Summary: The central bank of China recorded a rise in its gold reserves for the 19th consecutive month in May, increasing holdings by 320,000 troy ounces. The purchase continues a long-running accumulation strategy even as gold prices slipped in May, the third monthly drop following a record high at the end of January.


Data released by the People's Bank of China show that Beijing boosted its official gold holdings by 320,000 troy ounces in May. This latest addition prolongs the uninterrupted streak of monthly increases to 19 months - the longest continuous run since at least 2015, when the central bank began providing regular updates on its reserve composition.

Gold markets have been under pressure in recent months. Bullion declined during May, representing the third straight monthly fall after the metal reached an all-time high in late January. Market participants have attributed the price weakness in part to persistent inflation concerns and to expectations that interest rates could stay higher for longer.

Rising yields generally make non-yielding assets such as gold less attractive relative to interest-bearing instruments, a dynamic cited as weighing on bullion. Despite that, demand from official-sector buyers has remained a material source of support for the precious metal. Purchases by central banks and other monetary authorities have helped offset periods of weaker investor interest and episodes of market volatility.
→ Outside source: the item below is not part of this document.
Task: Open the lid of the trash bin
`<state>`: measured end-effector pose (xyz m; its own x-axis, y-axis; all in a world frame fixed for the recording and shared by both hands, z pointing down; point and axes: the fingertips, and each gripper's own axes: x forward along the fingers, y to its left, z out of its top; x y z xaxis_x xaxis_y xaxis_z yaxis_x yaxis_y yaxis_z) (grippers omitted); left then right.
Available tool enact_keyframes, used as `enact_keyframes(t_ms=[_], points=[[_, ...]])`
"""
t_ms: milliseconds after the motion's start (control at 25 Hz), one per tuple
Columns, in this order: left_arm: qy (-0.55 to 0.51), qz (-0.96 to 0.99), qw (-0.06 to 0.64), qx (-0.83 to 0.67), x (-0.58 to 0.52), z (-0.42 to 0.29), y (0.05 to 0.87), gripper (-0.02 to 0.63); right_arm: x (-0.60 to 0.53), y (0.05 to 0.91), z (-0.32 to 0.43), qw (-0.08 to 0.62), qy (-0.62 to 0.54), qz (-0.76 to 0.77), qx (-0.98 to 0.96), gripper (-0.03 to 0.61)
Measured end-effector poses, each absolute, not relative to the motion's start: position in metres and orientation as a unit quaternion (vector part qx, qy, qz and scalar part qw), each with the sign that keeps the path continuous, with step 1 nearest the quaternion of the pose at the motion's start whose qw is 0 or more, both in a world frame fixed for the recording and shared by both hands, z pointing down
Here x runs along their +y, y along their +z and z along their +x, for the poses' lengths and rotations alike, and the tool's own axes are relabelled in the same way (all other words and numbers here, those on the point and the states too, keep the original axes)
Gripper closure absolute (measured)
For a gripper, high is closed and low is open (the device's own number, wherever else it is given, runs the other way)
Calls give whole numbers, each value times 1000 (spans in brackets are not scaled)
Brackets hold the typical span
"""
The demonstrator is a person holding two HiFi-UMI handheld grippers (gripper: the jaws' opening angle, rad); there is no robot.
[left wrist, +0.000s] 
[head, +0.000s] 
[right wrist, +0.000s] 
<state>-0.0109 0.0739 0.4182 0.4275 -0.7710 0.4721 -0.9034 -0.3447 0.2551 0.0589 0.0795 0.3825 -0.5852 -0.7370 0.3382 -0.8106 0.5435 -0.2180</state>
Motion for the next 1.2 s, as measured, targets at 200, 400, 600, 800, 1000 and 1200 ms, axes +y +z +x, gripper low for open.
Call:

China's ongoing accumulation is being watched closely by global investors. As the world's second-largest economy, the country has signalled a continued interest in diversifying reserves away from traditional instruments and in strengthening holdings of alternative stores of value. The May increase suggests that Chinese authorities remain committed to expanding gold reserves even in the face of recent price weakness and a more challenging macroeconomic backdrop.
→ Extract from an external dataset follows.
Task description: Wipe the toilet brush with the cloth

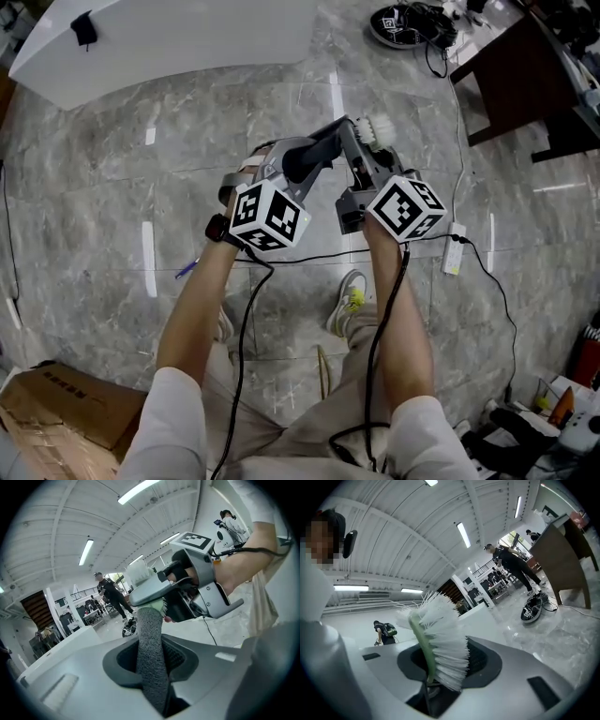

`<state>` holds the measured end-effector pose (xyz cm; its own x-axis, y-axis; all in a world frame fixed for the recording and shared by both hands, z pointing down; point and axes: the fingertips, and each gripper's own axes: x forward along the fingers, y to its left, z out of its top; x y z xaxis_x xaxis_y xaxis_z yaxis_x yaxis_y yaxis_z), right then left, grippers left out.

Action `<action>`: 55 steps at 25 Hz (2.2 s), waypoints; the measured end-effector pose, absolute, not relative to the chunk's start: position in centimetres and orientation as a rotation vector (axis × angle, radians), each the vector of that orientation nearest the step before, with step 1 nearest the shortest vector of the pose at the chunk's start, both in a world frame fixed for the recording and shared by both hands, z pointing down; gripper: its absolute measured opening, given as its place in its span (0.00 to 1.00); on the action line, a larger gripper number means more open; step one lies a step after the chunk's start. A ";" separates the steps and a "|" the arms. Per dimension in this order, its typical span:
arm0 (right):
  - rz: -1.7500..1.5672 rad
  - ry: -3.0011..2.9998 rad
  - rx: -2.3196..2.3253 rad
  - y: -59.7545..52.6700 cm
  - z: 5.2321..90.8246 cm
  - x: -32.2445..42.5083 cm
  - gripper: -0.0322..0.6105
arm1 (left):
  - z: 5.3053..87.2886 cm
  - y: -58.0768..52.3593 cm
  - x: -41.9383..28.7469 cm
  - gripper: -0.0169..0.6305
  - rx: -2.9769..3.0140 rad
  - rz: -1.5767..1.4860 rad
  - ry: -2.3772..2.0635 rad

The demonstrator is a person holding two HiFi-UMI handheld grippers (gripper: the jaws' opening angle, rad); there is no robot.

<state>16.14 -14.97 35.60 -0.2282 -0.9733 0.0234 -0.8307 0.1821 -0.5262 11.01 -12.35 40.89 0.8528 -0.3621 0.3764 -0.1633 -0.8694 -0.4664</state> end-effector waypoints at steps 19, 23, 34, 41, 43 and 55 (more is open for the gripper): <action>-0.585 2.015 -1.796 -14.3 34.8 18.1 0.26 | 40.7 -12.8 11.1 0.15 -2.524 -0.645 0.435; -0.604 1.985 -1.796 -14.1 34.7 18.6 0.26 | 40.6 -12.9 10.9 0.15 -2.493 -0.639 0.447; -0.621 1.970 -1.816 -13.9 34.8 19.9 0.27 | 41.6 -12.4 10.6 0.16 -2.731 -0.647 0.315; -0.626 1.932 -1.817 -13.8 34.8 20.9 0.27 | 41.9 -12.8 10.1 0.17 -2.694 -0.661 0.334; -0.625 1.925 -1.816 -13.7 34.7 21.1 0.27 | 42.0 -12.9 9.8 0.17 -2.698 -0.663 0.335; -0.654 1.857 -1.783 -13.1 34.6 23.5 0.27 | 42.4 -13.0 9.3 0.18 -2.693 -0.669 0.320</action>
<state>23.50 -13.10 34.56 -0.0353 -0.9993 -0.0146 -0.7698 0.0365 -0.6372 9.28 -13.00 42.38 0.8631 -0.2961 0.4091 -0.1325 -0.9145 -0.3823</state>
Analysts referenced geopolitical uncertainty and reserve diversification trends as important drivers underpinning central bank demand. Those themes have gained prominence as governments reassess reserve management strategies amid heightened global tensions. On that point, a major bank last month indicated that official buying could accelerate further, citing geopolitical developments that may prompt governments to step up efforts to diversify reserve assets.
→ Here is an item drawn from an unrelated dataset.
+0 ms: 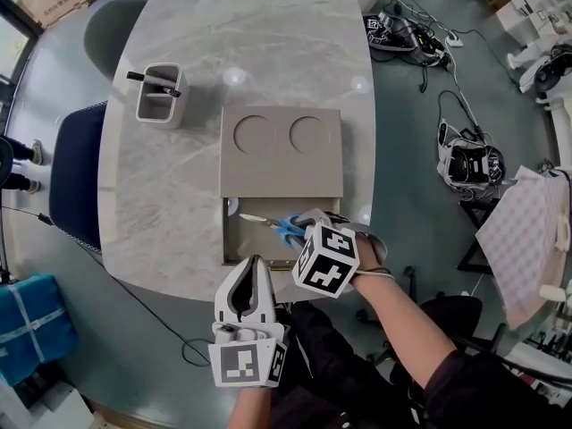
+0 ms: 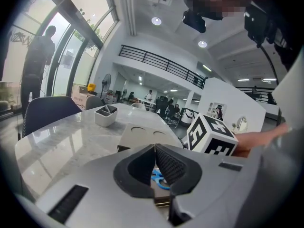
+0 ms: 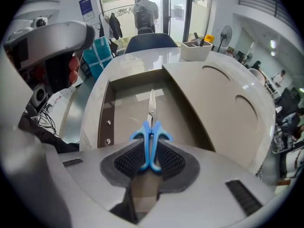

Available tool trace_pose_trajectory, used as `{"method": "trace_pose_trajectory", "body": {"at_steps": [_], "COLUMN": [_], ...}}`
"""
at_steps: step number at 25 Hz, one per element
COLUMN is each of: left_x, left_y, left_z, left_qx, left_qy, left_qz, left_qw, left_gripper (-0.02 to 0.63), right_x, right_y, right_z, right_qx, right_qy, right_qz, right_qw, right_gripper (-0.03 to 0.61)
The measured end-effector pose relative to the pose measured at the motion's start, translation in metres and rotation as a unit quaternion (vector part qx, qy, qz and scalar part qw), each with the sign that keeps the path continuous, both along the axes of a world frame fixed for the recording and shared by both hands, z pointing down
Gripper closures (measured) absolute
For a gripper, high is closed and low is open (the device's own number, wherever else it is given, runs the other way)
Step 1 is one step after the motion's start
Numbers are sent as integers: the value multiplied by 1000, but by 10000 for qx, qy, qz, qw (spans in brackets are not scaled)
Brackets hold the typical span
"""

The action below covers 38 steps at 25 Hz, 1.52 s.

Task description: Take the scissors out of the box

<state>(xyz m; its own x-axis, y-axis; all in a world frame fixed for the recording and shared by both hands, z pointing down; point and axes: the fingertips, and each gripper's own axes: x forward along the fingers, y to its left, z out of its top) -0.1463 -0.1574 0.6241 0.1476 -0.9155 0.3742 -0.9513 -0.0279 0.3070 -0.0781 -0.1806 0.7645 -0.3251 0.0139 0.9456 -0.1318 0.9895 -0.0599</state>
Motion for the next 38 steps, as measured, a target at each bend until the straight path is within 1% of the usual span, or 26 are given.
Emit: {"method": "trace_pose_trajectory", "body": {"at_steps": [3, 7, 11, 21, 26, 31, 38], "left_x": [0, -1, -3, -2, -3, 0, -6], "left_y": [0, 0, -1, -6, -9, -14, -25], "left_z": [-4, -11, -18, -43, -58, -81, -124], "left_qx": [14, 52, 90, 222, 297, 425, 750], "left_qy": [-16, -43, -95, -196, -234, -309, -478], "left_qz": [-13, -25, -30, -5, 40, 114, 138], "left_qw": [10000, 10000, 9999, 9996, 9993, 9986, 9959], "left_gripper": [597, 597, 597, 597, 597, 597, 597], "right_x": [0, 0, 0, 4, 4, 5, 8], "right_y": [0, 0, 2, -2, -9, -18, -32], "right_z": [-1, -1, -4, -40, -68, -106, -173], "right_qx": [-54, 97, 183, 438, 649, 890, 1299], "right_qy": [12, -45, -137, -483, -716, -1010, -1554], "right_qz": [12, -54, 32, 233, 393, 609, 948], "right_qw": [10000, 9999, 9997, 9976, 9945, 9890, 9747], "right_gripper": [495, 499, 500, 502, 502, 502, 502]}}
The latest figures underscore the continued role of official-sector purchases in supporting the global gold market. While investors continue to weigh the implications of inflation, interest-rate dynamics, and broader economic uncertainty for bullion, central bank buying has been a consistent counterbalance to weaker private-sector demand.

Implications for markets - Official accumulation affects precious metals markets directly by adding steady demand. It also bears on reserve-management strategies and can influence investor sentiment in related asset classes as policymakers adjust portfolios in response to geopolitical and macroeconomic forces.

Risks

  • Elevated interest rates and higher bond yields reduce the attractiveness of non-yielding assets such as gold, potentially pressuring bullion values.
  • Ongoing price weakness in gold could test the pace and sustainability of official-sector purchases if the macroeconomic backdrop deteriorates further.
  • Geopolitical uncertainty and shifts in reserve diversification strategies could alter the flow of central bank demand, introducing volatility for precious metals markets and related sectors.